Given data =>
* * *

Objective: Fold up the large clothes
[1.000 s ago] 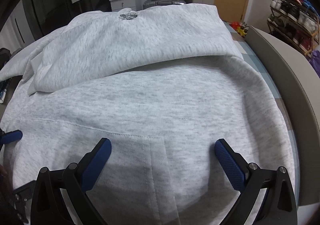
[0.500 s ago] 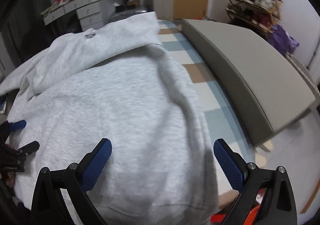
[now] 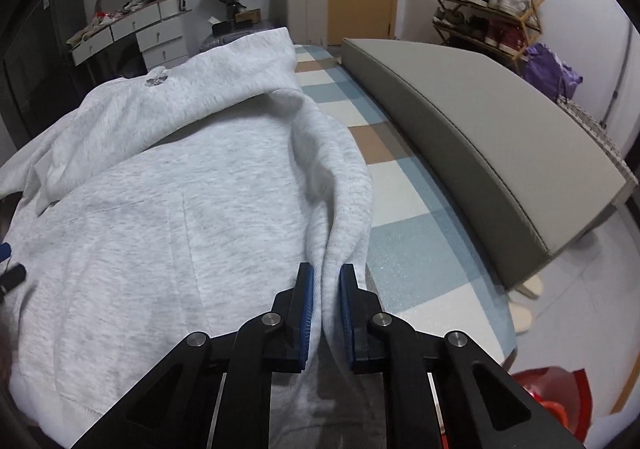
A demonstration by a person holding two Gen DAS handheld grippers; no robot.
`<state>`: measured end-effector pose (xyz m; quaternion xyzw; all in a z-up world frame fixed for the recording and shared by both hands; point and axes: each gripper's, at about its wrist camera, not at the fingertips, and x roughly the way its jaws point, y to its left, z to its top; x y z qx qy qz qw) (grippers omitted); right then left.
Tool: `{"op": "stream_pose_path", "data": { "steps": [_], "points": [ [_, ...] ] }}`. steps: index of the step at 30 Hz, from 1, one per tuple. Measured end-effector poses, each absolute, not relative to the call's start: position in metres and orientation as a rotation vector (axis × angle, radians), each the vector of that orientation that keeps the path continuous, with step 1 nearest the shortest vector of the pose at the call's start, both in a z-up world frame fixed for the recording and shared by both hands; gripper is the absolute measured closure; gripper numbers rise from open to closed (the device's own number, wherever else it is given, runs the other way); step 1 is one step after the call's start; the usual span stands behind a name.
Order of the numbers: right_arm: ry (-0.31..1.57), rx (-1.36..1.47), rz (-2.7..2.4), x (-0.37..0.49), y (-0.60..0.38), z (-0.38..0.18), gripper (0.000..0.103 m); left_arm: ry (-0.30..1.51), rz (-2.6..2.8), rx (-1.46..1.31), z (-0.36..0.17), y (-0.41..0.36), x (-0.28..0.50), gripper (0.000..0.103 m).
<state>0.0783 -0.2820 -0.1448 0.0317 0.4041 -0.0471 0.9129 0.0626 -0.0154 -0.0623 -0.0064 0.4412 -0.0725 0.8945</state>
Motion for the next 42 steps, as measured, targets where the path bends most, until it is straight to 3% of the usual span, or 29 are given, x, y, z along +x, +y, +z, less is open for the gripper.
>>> {"op": "stream_pose_path", "data": {
  "steps": [9,11,13,14,15,17,22,28,31,33,35,36,38,40,42],
  "points": [
    [0.77,0.149,-0.037,0.072,-0.288,-0.133,0.092,1.033,-0.005,-0.013,-0.099,0.009,0.074,0.001],
    [0.76,0.143,-0.03,0.071,-0.287,-0.129,0.092,1.027,-0.028,-0.002,-0.099,0.003,0.076,0.016],
    [0.764,0.134,-0.036,0.073,-0.287,-0.13,0.092,1.02,-0.043,0.001,-0.098,0.0,0.077,0.025],
    [0.775,0.136,-0.039,0.075,-0.288,-0.133,0.092,1.012,-0.064,0.001,-0.097,-0.004,0.077,0.039],
    [0.785,0.141,-0.044,0.076,-0.289,-0.136,0.092,1.005,-0.084,0.002,-0.095,-0.006,0.077,0.047],
    [0.8,0.145,-0.048,0.079,-0.29,-0.14,0.092,0.99,-0.096,0.012,-0.093,-0.009,0.076,0.077],
    [0.803,0.135,-0.054,0.08,-0.292,-0.142,0.092,0.97,-0.119,0.031,-0.085,-0.01,0.079,0.098],
    [0.846,0.143,-0.191,0.08,-0.315,-0.151,0.094,1.001,-0.129,0.008,-0.093,0.003,0.072,0.096],
    [0.796,0.205,-0.124,0.074,-0.316,-0.139,0.09,0.992,-0.138,-0.001,-0.089,0.005,0.066,0.094],
    [0.763,0.169,-0.091,0.072,-0.304,-0.129,0.078,0.979,-0.148,-0.056,-0.083,0.013,0.062,0.089],
    [0.742,0.16,-0.03,0.075,-0.292,-0.122,0.042,0.949,-0.136,-0.159,-0.072,0.033,0.059,0.074],
    [0.734,0.163,-0.003,0.078,-0.287,-0.12,0.036,0.934,-0.114,-0.19,-0.067,0.041,0.056,0.069],
    [0.726,0.168,0.061,0.084,-0.273,-0.115,0.026,0.88,-0.023,-0.263,-0.052,0.07,0.049,0.048],
    [0.715,0.161,0.12,0.094,-0.257,-0.11,0.018,0.823,0.06,-0.309,-0.04,0.096,0.04,0.045],
    [0.704,0.146,0.159,0.103,-0.241,-0.106,0.018,0.767,0.169,-0.353,-0.028,0.127,0.028,0.042]
  ]
}}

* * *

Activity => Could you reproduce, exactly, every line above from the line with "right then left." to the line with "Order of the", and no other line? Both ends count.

Answer to this problem =>
`<state>`: measured end-effector pose (xyz m; quaternion xyzw; all in a z-up world frame fixed for the recording and shared by both hands; point and axes: each gripper's, at about its wrist camera, not at the fingertips, and x roughly the way its jaws point, y to its left, z to its top; x y z qx qy qz qw) (grippers omitted); right then left.
Tool: `{"op": "stream_pose_path", "data": { "steps": [_], "points": [ [_, ...] ] }}`. steps: index of the step at 30 Hz, from 1, one per tuple. Measured end-effector poses, each absolute, not relative to the call's start: position in metres and orientation as a rotation vector (axis × angle, radians), each the vector of that orientation that keeps the path continuous, with step 1 nearest the shortest vector of the pose at the call's start, both in a z-up world frame fixed for the recording and shared by both hands; gripper is the absolute measured closure; gripper numbers rise from open to closed (the device's own number, wherever else it is given, runs the other way); step 1 is one step after the call's start; the usual span stands behind a name.
Order of the numbers: right_arm: ry (-0.31..1.57), rx (-1.36..1.47), rz (-2.7..2.4), x (-0.37..0.49), y (-0.60..0.38), z (-0.38..0.18), gripper (0.000..0.103 m); left_arm: ry (-0.30..1.51), rz (-2.6..2.8), rx (-1.46..1.31), z (-0.36..0.17), y (-0.41..0.36), x (-0.28..0.50), gripper (0.000..0.103 m).

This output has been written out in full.